Dispatch Analysis

Motivation

When Julia compiles your code and type inference on it was not so successful, the compiler is likely to be unable to determine which method should be called at each generic function callsite, and then it will be looked up at runtime. That is called "runtime dispatch", which is known as a common source of performance problem – the compiler can't do various kinds of optimizations including inlining when it can't determine a single matching method, and method lookup itself can also be a bottleneck if the call happens many times.

In order to avoid this problem, we usually use code_typed, inspect its output, and check if there is anywhere type is not well inferred (i.e. where is "type-instable") and optimization was not successful. But the problem is that code_typed can only present the "final" output of inference or optimization, and we can't inspect an entire call graph and may not be able to find where a problem happened and how the "type instability" has been propagated.

There is a nice package called Cthulhu.jl, which allows us to inspect the output of code_typed by descending into a call tree, recursively and interactively. The workflow with Cthulhu is much more powerful, but still, it's tedious.

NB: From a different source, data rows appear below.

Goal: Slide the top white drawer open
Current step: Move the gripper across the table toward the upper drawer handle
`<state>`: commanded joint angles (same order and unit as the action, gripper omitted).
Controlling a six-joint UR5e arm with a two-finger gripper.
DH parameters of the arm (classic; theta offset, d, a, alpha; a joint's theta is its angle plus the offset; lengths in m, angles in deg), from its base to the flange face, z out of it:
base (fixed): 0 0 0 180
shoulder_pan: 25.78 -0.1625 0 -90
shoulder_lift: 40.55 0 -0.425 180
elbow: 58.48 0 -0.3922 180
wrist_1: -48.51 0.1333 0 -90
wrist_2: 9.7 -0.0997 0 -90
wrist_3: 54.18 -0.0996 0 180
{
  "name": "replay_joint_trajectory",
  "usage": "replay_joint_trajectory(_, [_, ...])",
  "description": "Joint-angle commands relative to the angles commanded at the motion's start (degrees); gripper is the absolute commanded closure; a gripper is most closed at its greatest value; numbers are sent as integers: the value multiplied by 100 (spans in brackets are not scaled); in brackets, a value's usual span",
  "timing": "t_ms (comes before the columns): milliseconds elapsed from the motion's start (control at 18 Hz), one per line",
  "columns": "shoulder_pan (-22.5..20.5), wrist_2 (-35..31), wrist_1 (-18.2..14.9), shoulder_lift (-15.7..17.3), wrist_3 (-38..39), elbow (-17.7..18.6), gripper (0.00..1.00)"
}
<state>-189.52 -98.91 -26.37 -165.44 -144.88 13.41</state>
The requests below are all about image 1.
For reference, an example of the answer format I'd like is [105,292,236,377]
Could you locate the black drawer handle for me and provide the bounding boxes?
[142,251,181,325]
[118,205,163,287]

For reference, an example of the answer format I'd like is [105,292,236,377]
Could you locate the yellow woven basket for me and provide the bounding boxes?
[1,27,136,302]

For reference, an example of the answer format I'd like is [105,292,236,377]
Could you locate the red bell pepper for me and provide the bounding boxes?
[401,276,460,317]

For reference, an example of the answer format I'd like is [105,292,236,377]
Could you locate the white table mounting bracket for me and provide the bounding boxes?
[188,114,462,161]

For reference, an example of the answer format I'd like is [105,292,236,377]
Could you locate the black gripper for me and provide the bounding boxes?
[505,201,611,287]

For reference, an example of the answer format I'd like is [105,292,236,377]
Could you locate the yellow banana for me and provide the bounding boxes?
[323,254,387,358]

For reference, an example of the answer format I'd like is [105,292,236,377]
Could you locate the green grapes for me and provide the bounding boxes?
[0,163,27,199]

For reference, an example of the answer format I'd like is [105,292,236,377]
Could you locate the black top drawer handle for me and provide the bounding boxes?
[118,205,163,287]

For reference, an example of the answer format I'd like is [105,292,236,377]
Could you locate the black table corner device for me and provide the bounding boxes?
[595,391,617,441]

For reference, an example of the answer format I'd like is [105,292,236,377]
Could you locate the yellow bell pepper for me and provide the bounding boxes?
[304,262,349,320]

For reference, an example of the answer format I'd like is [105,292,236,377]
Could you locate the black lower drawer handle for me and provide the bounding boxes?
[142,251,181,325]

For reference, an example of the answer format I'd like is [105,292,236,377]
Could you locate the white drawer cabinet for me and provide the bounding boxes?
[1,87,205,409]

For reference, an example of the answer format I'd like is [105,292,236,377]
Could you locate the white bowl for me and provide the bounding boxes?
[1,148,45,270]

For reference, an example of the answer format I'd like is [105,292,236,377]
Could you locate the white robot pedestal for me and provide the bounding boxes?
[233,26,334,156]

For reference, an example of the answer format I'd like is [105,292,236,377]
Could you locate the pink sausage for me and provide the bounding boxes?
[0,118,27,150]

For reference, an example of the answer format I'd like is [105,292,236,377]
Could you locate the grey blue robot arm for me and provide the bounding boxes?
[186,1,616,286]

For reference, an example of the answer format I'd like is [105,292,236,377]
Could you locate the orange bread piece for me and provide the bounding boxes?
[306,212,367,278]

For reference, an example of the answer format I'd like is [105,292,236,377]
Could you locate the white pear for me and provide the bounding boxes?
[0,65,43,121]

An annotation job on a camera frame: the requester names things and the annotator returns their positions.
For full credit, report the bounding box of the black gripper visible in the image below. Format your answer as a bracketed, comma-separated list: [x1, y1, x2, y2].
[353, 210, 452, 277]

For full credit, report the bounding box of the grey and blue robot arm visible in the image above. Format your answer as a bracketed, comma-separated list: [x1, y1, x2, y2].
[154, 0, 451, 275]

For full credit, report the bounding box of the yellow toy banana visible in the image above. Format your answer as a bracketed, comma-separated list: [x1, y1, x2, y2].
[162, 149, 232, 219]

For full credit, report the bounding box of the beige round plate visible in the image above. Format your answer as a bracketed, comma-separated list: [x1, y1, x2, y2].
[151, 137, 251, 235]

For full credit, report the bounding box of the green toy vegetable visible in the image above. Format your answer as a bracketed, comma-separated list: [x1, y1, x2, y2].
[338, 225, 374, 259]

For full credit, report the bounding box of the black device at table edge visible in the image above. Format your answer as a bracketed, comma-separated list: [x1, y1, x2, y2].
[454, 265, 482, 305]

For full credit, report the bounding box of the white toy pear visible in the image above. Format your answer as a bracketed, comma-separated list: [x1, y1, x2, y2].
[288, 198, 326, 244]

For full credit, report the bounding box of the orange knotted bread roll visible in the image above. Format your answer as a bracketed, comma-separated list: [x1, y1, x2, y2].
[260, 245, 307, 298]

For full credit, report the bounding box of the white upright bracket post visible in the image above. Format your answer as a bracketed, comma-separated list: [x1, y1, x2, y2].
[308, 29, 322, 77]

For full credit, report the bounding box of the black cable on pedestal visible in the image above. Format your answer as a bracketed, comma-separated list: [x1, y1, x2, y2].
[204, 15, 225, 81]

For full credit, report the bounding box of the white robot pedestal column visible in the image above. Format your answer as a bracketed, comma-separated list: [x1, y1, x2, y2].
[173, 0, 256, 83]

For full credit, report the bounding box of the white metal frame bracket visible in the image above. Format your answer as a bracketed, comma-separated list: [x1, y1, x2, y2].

So, why not automate it ? We can use JET's pluggable analysis framework and create such an analyzer that automatically analyzes your code and alarms you when it detects anywhere Julia can't determine matching method statically and thus runtime dispatch will happen at runtime.

Implementation

In this analysis, the analyzer will be designed to detect:

where Julia compiler gives up optimization
where a runtime dispatch will happen

The case 1. will happen when there are (mutually) recursive calls and Julia compiler decided not to do inference in order to make sure the inference's termination. In such a case, optimization won't happen and method dispatches aren't resolved statically, so we will just report it (as OptimizationFailureReport). In order to detect the case 2., we will inspect the optimized IR and look for :call expressions. :call expressions are such calls that were not resolved statically and will be dispatched at runtime (as opposed to :invoke expressions, that represent staticall resolved generic function calls).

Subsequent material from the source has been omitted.